Exercise brief
Look for the string "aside" in the data below, and copy each line that holds it.

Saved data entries
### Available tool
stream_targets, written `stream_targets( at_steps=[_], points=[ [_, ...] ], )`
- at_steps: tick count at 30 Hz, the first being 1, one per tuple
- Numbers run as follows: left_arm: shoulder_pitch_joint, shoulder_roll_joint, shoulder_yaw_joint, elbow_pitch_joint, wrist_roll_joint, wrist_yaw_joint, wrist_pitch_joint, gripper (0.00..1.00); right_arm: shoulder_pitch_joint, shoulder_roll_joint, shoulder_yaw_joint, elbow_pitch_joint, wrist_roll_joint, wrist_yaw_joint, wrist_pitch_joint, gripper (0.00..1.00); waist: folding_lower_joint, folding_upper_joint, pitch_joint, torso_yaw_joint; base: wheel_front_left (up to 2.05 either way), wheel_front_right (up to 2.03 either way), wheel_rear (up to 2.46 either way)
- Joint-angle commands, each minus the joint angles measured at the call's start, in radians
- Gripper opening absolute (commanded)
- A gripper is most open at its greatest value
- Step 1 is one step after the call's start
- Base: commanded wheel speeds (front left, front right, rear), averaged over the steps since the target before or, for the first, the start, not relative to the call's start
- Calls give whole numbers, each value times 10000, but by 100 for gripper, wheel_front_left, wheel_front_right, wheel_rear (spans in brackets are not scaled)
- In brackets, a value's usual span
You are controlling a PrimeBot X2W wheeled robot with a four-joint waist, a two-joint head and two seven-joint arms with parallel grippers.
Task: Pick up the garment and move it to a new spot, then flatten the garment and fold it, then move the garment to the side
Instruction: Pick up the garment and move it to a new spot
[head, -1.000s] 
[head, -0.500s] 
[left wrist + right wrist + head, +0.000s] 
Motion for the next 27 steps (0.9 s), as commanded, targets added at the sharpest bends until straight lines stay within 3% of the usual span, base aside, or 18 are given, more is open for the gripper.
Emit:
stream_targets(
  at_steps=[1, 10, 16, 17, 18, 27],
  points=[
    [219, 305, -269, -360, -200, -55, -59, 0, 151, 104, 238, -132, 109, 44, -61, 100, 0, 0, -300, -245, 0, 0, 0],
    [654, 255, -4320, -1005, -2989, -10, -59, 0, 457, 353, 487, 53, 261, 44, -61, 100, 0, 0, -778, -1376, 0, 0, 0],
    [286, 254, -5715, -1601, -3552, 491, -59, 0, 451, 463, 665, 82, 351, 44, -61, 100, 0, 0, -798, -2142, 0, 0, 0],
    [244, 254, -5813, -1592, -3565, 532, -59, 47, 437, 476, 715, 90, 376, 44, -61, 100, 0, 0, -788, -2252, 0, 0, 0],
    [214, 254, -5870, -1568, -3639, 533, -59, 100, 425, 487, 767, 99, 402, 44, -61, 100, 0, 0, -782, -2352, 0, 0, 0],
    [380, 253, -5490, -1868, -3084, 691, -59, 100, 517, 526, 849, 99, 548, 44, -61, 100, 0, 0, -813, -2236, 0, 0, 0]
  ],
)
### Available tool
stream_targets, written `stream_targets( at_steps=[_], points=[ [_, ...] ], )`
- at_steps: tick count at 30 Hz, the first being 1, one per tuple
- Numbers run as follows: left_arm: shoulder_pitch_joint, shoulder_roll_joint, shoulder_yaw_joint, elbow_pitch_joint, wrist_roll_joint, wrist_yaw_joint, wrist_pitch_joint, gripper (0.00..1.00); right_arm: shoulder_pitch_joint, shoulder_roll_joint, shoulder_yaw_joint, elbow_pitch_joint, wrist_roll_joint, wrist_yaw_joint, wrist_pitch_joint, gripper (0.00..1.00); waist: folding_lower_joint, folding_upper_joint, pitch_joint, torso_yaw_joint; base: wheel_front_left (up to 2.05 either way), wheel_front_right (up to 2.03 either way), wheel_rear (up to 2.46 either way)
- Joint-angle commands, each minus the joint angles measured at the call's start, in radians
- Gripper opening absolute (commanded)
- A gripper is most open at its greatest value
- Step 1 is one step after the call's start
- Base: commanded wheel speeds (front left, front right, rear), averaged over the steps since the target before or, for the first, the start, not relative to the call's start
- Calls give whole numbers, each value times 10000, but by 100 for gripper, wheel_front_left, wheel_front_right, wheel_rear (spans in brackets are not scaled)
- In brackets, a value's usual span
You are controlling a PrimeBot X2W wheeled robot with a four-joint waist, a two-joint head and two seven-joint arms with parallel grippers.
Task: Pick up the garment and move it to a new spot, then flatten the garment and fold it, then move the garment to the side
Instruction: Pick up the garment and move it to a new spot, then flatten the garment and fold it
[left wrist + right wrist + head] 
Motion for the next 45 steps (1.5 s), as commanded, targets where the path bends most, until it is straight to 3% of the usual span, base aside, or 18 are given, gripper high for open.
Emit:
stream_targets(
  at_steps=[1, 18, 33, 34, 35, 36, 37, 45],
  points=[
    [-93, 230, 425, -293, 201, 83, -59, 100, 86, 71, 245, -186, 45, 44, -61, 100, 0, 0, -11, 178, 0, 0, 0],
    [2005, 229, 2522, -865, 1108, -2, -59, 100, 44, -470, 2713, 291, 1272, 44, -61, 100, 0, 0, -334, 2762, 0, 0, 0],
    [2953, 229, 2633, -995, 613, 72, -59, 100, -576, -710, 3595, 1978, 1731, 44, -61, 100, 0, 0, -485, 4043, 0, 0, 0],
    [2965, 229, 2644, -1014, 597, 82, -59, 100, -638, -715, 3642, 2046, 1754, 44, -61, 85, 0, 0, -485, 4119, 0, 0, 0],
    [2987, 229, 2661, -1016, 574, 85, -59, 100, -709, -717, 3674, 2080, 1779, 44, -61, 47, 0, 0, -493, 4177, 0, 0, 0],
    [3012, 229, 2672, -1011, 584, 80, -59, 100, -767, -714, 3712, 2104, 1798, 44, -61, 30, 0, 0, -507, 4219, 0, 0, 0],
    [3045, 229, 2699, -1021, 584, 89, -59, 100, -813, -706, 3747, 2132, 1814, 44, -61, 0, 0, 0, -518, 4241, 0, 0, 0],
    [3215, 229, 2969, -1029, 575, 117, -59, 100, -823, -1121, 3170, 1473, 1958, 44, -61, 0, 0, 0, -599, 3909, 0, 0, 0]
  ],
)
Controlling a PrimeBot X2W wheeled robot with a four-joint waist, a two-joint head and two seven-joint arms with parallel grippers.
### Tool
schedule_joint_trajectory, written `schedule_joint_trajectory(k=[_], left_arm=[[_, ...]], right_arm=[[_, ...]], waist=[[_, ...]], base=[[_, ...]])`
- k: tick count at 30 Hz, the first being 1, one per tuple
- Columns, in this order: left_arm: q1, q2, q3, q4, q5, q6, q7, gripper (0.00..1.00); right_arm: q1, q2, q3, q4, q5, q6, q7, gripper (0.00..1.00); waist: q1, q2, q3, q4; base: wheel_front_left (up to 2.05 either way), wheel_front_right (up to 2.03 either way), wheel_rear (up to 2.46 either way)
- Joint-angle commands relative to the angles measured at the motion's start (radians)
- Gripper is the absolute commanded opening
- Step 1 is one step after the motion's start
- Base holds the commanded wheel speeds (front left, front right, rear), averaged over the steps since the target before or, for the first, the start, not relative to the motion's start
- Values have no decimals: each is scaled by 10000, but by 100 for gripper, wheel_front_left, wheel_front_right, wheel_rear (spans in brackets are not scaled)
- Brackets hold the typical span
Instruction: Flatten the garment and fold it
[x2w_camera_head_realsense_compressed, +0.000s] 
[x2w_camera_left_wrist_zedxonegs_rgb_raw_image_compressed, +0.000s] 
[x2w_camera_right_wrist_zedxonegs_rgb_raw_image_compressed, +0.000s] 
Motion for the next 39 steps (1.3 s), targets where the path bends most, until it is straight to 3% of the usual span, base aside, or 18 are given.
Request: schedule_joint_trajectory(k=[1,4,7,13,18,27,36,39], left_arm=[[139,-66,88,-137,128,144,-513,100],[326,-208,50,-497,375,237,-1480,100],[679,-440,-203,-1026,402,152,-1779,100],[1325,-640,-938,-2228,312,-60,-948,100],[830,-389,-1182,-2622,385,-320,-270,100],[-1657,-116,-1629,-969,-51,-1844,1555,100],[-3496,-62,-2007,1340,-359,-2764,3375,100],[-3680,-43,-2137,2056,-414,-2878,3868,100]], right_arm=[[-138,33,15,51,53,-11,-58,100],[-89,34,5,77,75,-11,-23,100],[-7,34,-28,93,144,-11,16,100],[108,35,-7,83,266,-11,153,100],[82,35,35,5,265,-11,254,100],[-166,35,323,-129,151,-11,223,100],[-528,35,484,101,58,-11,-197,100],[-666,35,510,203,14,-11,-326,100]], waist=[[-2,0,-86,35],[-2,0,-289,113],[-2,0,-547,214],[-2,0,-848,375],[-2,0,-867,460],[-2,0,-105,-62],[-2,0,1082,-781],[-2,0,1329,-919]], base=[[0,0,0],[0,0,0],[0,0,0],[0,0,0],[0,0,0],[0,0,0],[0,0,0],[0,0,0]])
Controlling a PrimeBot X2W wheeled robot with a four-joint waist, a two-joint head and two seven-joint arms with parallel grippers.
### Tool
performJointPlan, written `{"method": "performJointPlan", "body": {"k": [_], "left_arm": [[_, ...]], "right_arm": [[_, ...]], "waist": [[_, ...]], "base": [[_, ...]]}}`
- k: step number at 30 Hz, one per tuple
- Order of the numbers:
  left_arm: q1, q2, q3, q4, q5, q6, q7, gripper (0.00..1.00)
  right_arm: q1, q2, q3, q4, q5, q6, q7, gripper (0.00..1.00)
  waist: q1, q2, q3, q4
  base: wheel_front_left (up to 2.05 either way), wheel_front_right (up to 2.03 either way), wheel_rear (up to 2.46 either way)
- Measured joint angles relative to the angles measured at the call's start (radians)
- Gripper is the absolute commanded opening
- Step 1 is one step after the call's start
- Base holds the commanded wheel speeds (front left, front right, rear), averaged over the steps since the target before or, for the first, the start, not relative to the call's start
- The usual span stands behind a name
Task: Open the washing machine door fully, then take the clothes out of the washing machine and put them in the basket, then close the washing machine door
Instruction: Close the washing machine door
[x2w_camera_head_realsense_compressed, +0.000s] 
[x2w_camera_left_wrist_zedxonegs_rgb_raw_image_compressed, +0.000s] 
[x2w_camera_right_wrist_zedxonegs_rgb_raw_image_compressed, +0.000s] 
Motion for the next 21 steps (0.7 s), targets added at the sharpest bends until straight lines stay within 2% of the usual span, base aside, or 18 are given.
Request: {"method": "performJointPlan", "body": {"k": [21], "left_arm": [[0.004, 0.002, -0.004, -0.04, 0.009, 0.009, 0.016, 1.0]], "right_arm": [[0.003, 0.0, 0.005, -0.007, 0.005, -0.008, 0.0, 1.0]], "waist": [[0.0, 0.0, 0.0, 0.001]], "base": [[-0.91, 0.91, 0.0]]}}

Answer to this task
Motion for the next 27 steps (0.9 s), as commanded, targets added at the sharpest bends until straight lines stay within 3% of the usual span, base aside, or 18 are given, more is open for the gripper.
Motion for the next 45 steps (1.5 s), as commanded, targets where the path bends most, until it is straight to 3% of the usual span, base aside, or 18 are given, gripper high for open.
Motion for the next 39 steps (1.3 s), targets where the path bends most, until it is straight to 3% of the usual span, base aside, or 18 are given.
Motion for the next 21 steps (0.7 s), targets added at the sharpest bends until straight lines stay within 2% of the usual span, base aside, or 18 are given.

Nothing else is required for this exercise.